Joann Meyer, Longtime Editor of a Besieged Newspaper, Dies at 98

Published: August 16, 2023

Joann Meyer, who spent practically 60 years as a reporter, columnist, editor and affiliate writer at The Marion County Record in Kansas, died on Saturday at her residence, a day after the police searched the newspaper’s workplaces. She was 98.

Her son, Eric Meyer, the newspaper’s writer, confirmed the demise. He mentioned that the trigger had not been decided, however that the coroner had concluded that the stress of the searches — at her residence, which she shared with him, in addition to on the paper’s workplaces — was a contributing issue.

The raids got here after a neighborhood businesswoman accused the newspaper of illegally buying a letter from the native authorities explaining how she may reinstate her driver’s license after it had been suspended following a quotation for drunken driving in 2008.

The newspaper, which mentioned it had obtained the doc from an nameless supply, verified the data, however Mr. Meyer determined to not publish an article about it. Nevertheless, on Friday morning a choose issued a warrant allowing the police to go looking the Meyer residence and the newspaper’s workplaces for proof of identification theft and the “illegal use of a computer.”

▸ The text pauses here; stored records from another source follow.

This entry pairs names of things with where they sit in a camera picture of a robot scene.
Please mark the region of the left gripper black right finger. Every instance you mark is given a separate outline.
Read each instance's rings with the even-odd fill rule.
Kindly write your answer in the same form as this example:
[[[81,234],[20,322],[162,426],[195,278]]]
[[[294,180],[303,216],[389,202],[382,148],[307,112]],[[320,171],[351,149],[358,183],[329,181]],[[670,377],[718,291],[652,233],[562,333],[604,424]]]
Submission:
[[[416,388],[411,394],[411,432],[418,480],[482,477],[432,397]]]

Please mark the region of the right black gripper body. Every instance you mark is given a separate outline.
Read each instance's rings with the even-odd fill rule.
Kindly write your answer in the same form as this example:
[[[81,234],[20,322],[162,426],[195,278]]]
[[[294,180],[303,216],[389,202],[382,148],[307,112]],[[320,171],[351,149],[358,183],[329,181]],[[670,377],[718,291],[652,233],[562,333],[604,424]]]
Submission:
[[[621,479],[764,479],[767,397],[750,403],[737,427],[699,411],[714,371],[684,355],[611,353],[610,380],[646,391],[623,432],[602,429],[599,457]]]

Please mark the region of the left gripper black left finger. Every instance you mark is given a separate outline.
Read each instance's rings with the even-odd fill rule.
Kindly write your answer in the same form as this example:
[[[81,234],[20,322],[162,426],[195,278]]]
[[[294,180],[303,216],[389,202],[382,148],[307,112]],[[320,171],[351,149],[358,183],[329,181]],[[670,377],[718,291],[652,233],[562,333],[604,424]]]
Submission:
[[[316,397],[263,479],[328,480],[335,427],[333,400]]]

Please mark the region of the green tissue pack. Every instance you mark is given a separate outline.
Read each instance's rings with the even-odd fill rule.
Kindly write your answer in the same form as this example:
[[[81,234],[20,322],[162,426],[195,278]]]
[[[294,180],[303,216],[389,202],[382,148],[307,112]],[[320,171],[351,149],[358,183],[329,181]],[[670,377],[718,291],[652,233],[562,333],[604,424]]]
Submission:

An hour later, members of the city’s police division confirmed up on the Meyers’ home, which Mrs. Meyer and her husband had moved into in 1953, the day earlier than Eric was born. They took computer systems, cellphones, paperwork and even Mrs. Meyer’s Alexa sensible speaker.

Mr. Meyer mentioned that his mom was in shock after the raid, and that she had hassle sleeping. On Saturday, he went to wake her after midday, and to carry her breakfast, which she refused to eat.

“She said over and over again, ‘Where are all the good people to put a stop to this?’” he mentioned. “She felt like, how can you go through your entire life and then have something that you spent 50 years of your life doing just kind of trampled on like it’s meaningless?”

She died in midsentence, he mentioned, at round 1:30 p.m.

Marion’s chief of police, Gideon Cody, has refused to enter element in regards to the case, however he has insisted that extra info will probably be forthcoming.

Marion is a city of about 2,000 folks, situated amid the huge flat cornfields of central Kansas, roughly 50 miles north of Wichita.

As at most small-town papers, job titles at The Record are nominal; everybody does all the things. Editors may write articles, reporters may sweep the flooring. Mrs. Meyer labored as a replica editor and the social news editor, and for many years she wrote a column about native historical past referred to as Memories.

“She was a walking encyclopedia of local history,” Rowena Plett, a options reporter for The Record, mentioned in a cellphone interview.

The Record is a Meyer household affair. Mrs. Meyer’s husband, Bill, started working there in 1948, and he or she joined him within the early Sixties, as soon as Eric was sufficiently old to stick with her dad and mom for a couple of hours.

“My father wrote and my mother read,” mentioned Eric Meyer, who additionally wrote for the newspaper in highschool. “They spent 24 hours a day together.”

The newspaper had a fame for aggressive reporting alongside the form of lighter fare typically present in small-town publications. Recent protection included an article a few thresher exhibition and an exposé of a rip-off involving supposedly free Covid exams.

In 1998, when the longtime homeowners of The Record, the Hoch household, determined to promote it, the Meyers stepped in as consumers to forestall it from going to a company chain. They additionally purchased two close by papers, The Hillsboro Star-Journal and The Peabody Gazette-Bulletin.

Joann Wight was born on May 23, 1925, in Marion and barely ventured past its limits. Her father, Ollie Wight, was a city marshal, and her mom, Mercil (Thompson) Wight, ran a funeral residence.

Before becoming a member of the employees of The Record, she labored in a grocery retailer, a hospital and an alfalfa mill.

She married William Meyer in 1949; he died in 2006. Along together with her son, she is survived by a grandson and three great-grandchildren.

Mrs. Meyer set the tone for the newspaper as a punctilious editor — although she refused to let anybody, even her husband or son, contact her copy.

After her husband’s demise, Mrs. Meyer stepped again from lots of her every day duties on the paper. Eric, who had spent his profession as a journalist in Milwaukee and later as a journalism professor on the University of Illinois, returned residence to assist. He ultimately took over as editor and writer.

She continued to jot down her column each week till final 12 months, when a medical process broken her imaginative and prescient. But she would nonetheless write an occasional article, with the assistance of her son.

Since the raids, the newspaper’s employees has struggled to place out the subsequent concern, due to each the dearth of apparatus — the police took many of the computer systems — and the sudden worldwide consideration being forged on their small city.

In addition to fixed calls from the news media, Mr. Meyer mentioned, they’ve been contacted by quite a few well-wishers and subscribers keen to assist out.

“She would feel very good about all this,” he mentioned.